> [Directions for this task]:
Pictures do not belong in the copy; quote every entry below exactly.

> [Stored data]:
____________________
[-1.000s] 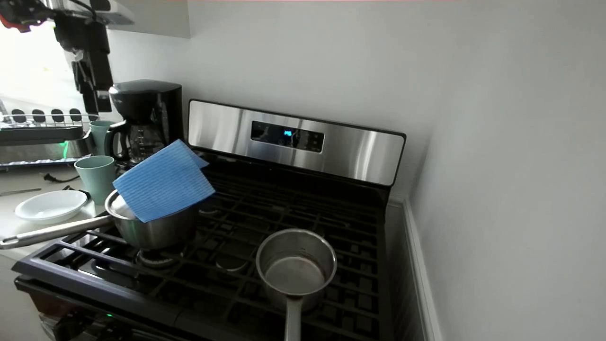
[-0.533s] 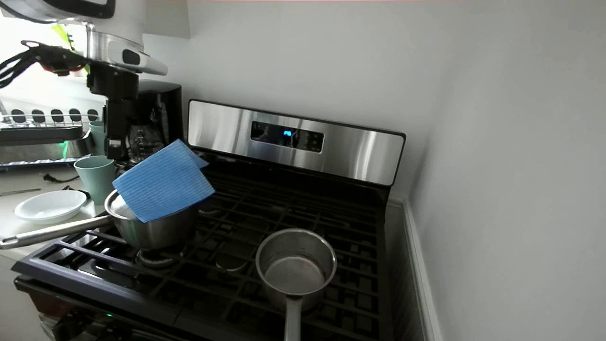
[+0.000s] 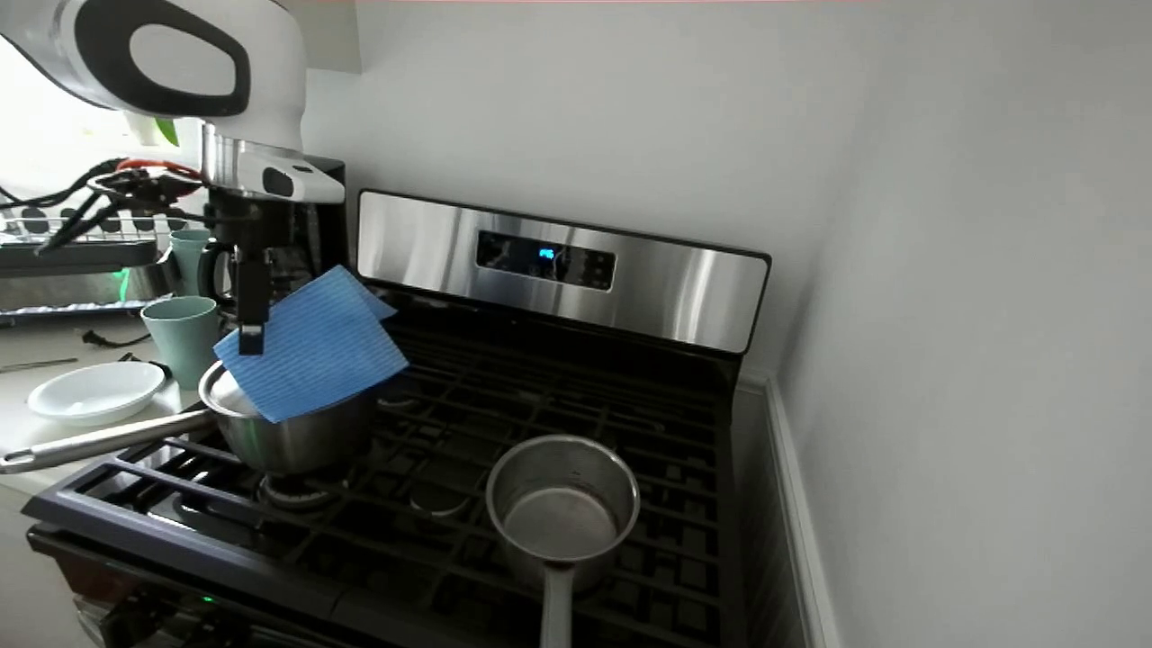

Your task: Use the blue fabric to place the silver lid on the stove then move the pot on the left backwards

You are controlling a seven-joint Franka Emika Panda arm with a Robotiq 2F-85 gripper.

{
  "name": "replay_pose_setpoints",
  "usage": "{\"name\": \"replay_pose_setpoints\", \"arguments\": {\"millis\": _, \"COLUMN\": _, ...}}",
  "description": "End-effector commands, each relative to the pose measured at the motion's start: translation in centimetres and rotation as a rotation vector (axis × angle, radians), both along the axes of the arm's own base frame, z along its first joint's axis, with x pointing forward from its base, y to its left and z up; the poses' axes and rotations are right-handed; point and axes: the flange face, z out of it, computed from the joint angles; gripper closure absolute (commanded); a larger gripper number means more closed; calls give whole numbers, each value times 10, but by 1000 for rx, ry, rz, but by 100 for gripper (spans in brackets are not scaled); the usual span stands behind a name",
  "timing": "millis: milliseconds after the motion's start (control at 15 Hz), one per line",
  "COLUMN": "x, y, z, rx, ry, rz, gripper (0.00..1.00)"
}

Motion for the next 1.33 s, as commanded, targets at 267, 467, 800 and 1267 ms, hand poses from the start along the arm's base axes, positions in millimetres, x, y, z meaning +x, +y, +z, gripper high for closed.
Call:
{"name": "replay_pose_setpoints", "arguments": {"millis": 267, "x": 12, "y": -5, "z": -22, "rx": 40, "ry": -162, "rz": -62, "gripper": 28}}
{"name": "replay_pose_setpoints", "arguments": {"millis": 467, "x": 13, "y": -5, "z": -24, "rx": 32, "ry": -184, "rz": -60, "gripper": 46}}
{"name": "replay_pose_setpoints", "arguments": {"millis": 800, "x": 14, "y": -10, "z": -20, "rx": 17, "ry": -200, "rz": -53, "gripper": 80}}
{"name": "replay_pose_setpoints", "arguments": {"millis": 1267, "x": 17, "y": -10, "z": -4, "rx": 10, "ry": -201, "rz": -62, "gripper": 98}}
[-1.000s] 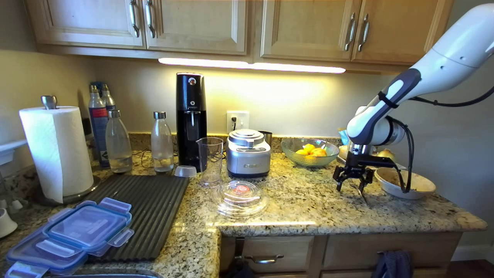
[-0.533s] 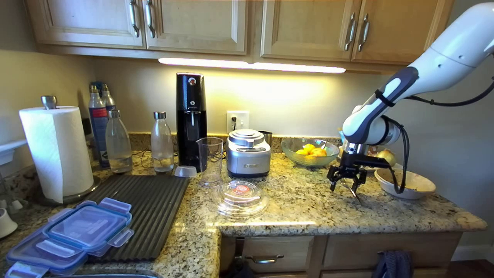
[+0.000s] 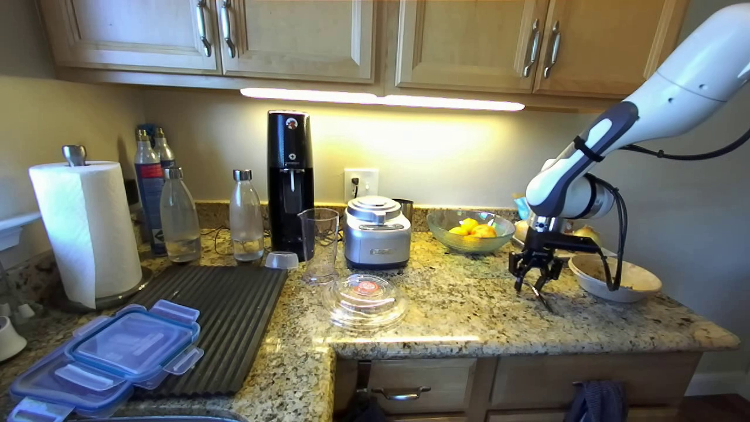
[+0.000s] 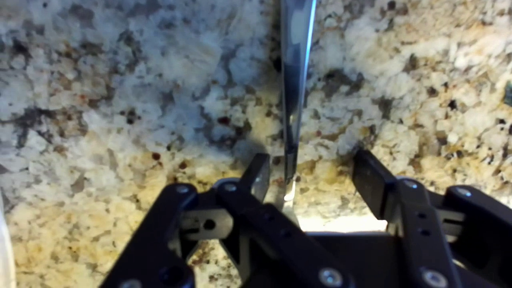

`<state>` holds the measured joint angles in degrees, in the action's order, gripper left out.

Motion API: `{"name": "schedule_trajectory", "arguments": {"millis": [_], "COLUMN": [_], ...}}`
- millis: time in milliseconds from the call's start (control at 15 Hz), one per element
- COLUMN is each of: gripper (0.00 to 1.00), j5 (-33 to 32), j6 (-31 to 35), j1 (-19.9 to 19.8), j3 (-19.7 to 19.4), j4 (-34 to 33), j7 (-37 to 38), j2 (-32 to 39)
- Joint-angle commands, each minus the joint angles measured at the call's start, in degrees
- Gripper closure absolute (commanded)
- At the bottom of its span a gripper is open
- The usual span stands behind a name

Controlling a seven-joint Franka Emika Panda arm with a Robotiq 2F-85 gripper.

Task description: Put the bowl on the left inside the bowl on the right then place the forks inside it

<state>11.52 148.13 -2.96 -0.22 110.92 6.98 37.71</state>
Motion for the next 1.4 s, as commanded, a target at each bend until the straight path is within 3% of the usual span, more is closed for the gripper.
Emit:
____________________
> [Solution for this problem]:
[-1.000s] 
[-0.533s] 
[+0.000s] 

Your task: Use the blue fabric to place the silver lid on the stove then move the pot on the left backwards

You are controlling a seven-joint Franka Emika Panda arm with a Robotiq 2F-85 gripper.

{
  "name": "replay_pose_setpoints",
  "usage": "{\"name\": \"replay_pose_setpoints\", \"arguments\": {\"millis\": _, \"COLUMN\": _, ...}}",
  "description": "End-effector commands, each relative to the pose measured at the motion's start: translation in centimetres and rotation as a rotation vector (axis × angle, radians), both along the axes of the arm's own base frame, z along its first joint's axis, with x pointing forward from its base, y to its left and z up; the poses' axes and rotations are right-handed; point and axes: the flange face, z out of it, computed from the joint angles; gripper closure absolute (commanded); a larger gripper number means more closed; calls give whole numbers, each value times 10, but by 1000 for rx, ry, rz, but by 100 for gripper (spans in brackets are not scaled); the usual span stands behind a name",
  "timing": "millis: milliseconds after the motion's start (control at 15 Hz), one per line",
  "COLUMN": "x, y, z, rx, ry, rz, gripper (0.00..1.00)"
}

Motion for the next 1.33 s, as commanded, targets at 267, 467, 800 and 1267 ms, hand poses from the start along the arm's base axes, positions in millimetres, x, y, z meaning +x, +y, +z, gripper high for closed.
Call:
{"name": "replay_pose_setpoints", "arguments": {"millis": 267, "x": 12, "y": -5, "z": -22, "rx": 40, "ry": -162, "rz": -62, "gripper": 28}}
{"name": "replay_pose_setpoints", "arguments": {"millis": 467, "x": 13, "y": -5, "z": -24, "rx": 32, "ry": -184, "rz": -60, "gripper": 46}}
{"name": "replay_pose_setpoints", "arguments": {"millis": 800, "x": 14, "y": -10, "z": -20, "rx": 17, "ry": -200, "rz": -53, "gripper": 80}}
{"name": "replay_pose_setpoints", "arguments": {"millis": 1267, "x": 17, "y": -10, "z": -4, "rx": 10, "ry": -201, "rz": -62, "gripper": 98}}
[-1.000s] 
[-0.533s] 
[+0.000s] 
[+0.000s] 

`<state>` holds the measured joint angles in degrees, in the action's order, gripper left out.

Motion API: `{"name": "schedule_trajectory", "arguments": {"millis": [_], "COLUMN": [_], ...}}`
- millis: time in milliseconds from the call's start (control at 15 Hz), one per element
- COLUMN is each of: gripper (0.00 to 1.00), j5 (-33 to 32), j6 (-31 to 35), j1 (-19.9 to 19.8), j3 (-19.7 to 19.4), j4 (-34 to 33), j7 (-37 to 38), j2 (-32 to 39)
- Joint-angle commands, each minus the joint angles measured at the call's start, in degrees
- Gripper closure absolute (commanded)
- At the bottom of its span a gripper is open
- The usual span stands behind a name

Controlling a seven-joint Franka Emika Panda arm with a Robotiq 2F-85 gripper.

Task description: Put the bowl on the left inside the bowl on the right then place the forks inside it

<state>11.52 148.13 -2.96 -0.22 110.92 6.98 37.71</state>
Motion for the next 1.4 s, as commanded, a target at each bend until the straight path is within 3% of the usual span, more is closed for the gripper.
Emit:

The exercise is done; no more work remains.